Estamos tan convencidos de que somos entes autónomos, de que somos un solo "yo" independiente, INDIVIDUOS (así dicho, con mayúsculas y en negrita), que ni siquiera ponemos en duda semejante creencia. Desde el clásico mito del niño salvaje hasta el moderno selfmade-man (tan postulado por el sistema capitalista), hemos dado por sentado que la unicidad, la individualidad, es nuestra seña de identidad. Como si nuestra dotación genética fuera inmune a las influencias del entorno, cómo si en cualquier lugar del planeta o la galaxia en que naciéramos, diera lugar a un ser humano completo, esto es, una persona. Igual que si plantáramos una semilla de melón, en cualquier terreno que agarrara haría crecer un espécimen perfecto de melón. Semejante concepción de los seres humanos es un error, o directamente una mentira.
Olvídense del 7, el número de la suerte, también del 3 de la santa trinidad; nada del 8 de la prosperidad china; ni siquiera el número áureo que guía la proporción geométrica en la naturaleza. El mundo en que vivimos fue creado desde la dualidad. El 2 es el número crítico en nuestra vida, puesto que dos son las personas que se necesitan para que un ser humano realmente llegue a ser persona. El ser en desarrollo y el desarrollante, la madre y el bebé, el maestro y el alumno... el ying y el yang.

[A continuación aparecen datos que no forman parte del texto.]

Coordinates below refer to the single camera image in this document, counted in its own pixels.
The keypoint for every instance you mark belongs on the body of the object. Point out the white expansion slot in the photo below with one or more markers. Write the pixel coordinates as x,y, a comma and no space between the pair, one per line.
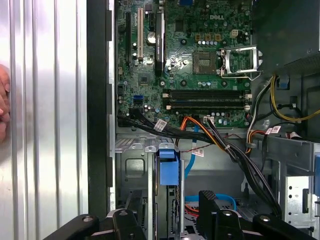
140,35

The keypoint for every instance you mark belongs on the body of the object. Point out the black PC case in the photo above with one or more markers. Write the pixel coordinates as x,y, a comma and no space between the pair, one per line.
96,100

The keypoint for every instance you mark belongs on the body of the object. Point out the metal socket cover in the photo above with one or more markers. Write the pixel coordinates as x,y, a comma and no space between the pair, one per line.
254,60

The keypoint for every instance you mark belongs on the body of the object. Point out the CPU socket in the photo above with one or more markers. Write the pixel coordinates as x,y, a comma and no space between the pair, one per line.
205,62

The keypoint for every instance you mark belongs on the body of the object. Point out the metal disk bay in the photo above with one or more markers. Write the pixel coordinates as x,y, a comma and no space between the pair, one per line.
132,170

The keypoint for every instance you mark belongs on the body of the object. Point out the black RAM slot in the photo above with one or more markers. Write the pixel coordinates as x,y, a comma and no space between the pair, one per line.
205,91
205,107
205,102
205,96

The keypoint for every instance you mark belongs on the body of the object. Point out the grey power supply unit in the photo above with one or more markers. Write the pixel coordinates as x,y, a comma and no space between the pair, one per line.
282,32

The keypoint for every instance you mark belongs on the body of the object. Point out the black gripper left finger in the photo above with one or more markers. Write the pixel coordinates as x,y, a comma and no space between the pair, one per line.
130,225

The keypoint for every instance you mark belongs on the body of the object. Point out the black expansion slot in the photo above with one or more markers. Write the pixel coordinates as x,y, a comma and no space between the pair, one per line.
128,40

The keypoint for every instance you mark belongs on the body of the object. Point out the green motherboard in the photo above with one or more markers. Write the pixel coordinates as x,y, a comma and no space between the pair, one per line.
180,82

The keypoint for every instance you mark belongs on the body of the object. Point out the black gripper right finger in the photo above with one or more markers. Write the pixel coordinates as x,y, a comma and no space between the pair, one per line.
210,220

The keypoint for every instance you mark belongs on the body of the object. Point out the blue plastic cage latch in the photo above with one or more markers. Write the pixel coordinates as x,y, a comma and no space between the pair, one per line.
318,170

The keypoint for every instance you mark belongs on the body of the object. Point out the person's hand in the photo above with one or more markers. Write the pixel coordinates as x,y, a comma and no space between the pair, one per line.
3,100

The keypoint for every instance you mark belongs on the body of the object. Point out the metal optical drive cage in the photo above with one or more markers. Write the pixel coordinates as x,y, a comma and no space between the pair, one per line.
297,180

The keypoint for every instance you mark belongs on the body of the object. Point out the locking lever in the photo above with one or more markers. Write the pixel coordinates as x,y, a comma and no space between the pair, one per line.
237,76

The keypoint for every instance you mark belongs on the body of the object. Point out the hard disk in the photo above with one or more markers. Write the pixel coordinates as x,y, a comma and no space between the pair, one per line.
169,172

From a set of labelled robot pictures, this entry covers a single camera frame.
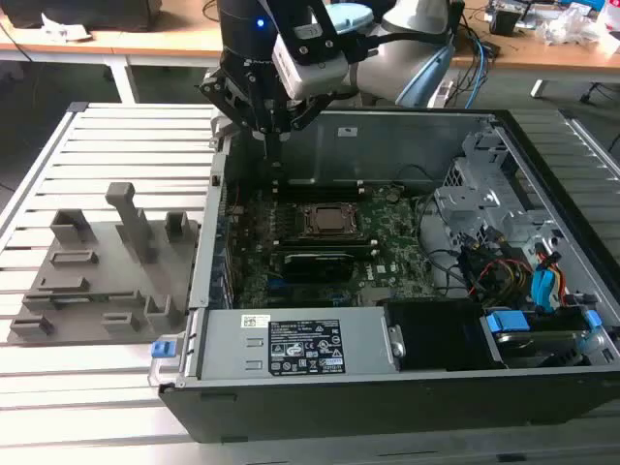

"No se trata de que la relación de la madre afecte al cerebro del bebé; es que requiere, literalmente, de tal interacción” (Schore, 2001). La maduración biológicamente programada del sistema nervioso se va conformando por las experiencias interpersonales que el bebé experimenta. En el establecimiento de una relación de apego sana entre cuidadora (madre) y bebé reside el germen necesario para el desarrollo de capacidades tan superiores como la confianza, empatía, amor, alegría, humor, paciencia, creatividad y vitalidad (Schore, 2001a; Schore, 2001b; Schore, 2003). En definitiva, para ser un adulto pleno.
La inmadurez del sistema nervioso del bebé impide que pueda manejar sus propios estado internos. Cuando las emociones le desbordan, no puede calmarse por sí mismo, requiriendo entonces de una figura de apego que actúa como agente regulador de su estado. Le presta ayuda para salir de la situación de estrés y proporciona la experiencia de calma y tranquilidad. Será a través de estas dinámicas, repetidas día a día, como el niño/a aprenderá de la madre sobre la seguridad o el peligro del mundo. A lo largo de este proceso, el sujeto cada vez será más capaz de autorregularse y dependerá menos del cuidador/a. El bebé aprenderá a controlar sus estados internos por sí mismo, transformando la regulación externa primavera en un exitoso proceso de autorregulación cuando alcanza la madurez.
Las consecuencias de esta diada es crítica: un bebé que siente su madre le rechaza, que no le presta atención, que no le enseña a sonreír, a mirar, a jugar,... desarrollará un carácter inseguro ("el mundo no es un lugar confiable") y desconfiado. Un niño que vive una relación de calidez y receptividad emocional con la persona que lo cuida se fortalecerá, haciéndole sentir seguro, querido y aceptado.
Nunca fue tan cierta una frase como la de "todo se lo debo a mi madre" (o padre, o persona/s que me criara y cuidara), aunque estoy convencido que el común de los mortales no alcanza a ser consciente de toda la verdad que encierra tal afirmación. La base de todo lo que somos como persona, o sea, de nuestro desarrollo físico (nutrición, abrigo, alojamiento,...) pero también del desarrollo de nuestras capacidades más humanas, cómo las emocionales, psicológicas proviene del hecho de que alguien nos apoyara, acompañara y guiara durante nuestra infancia temprana. Y ese mentor/a, aunque nos percibamos como individuos, sigue estando dentro de nosotros, integrado en nuestro ser, a través de aquellos aprendizajes que nos brindó.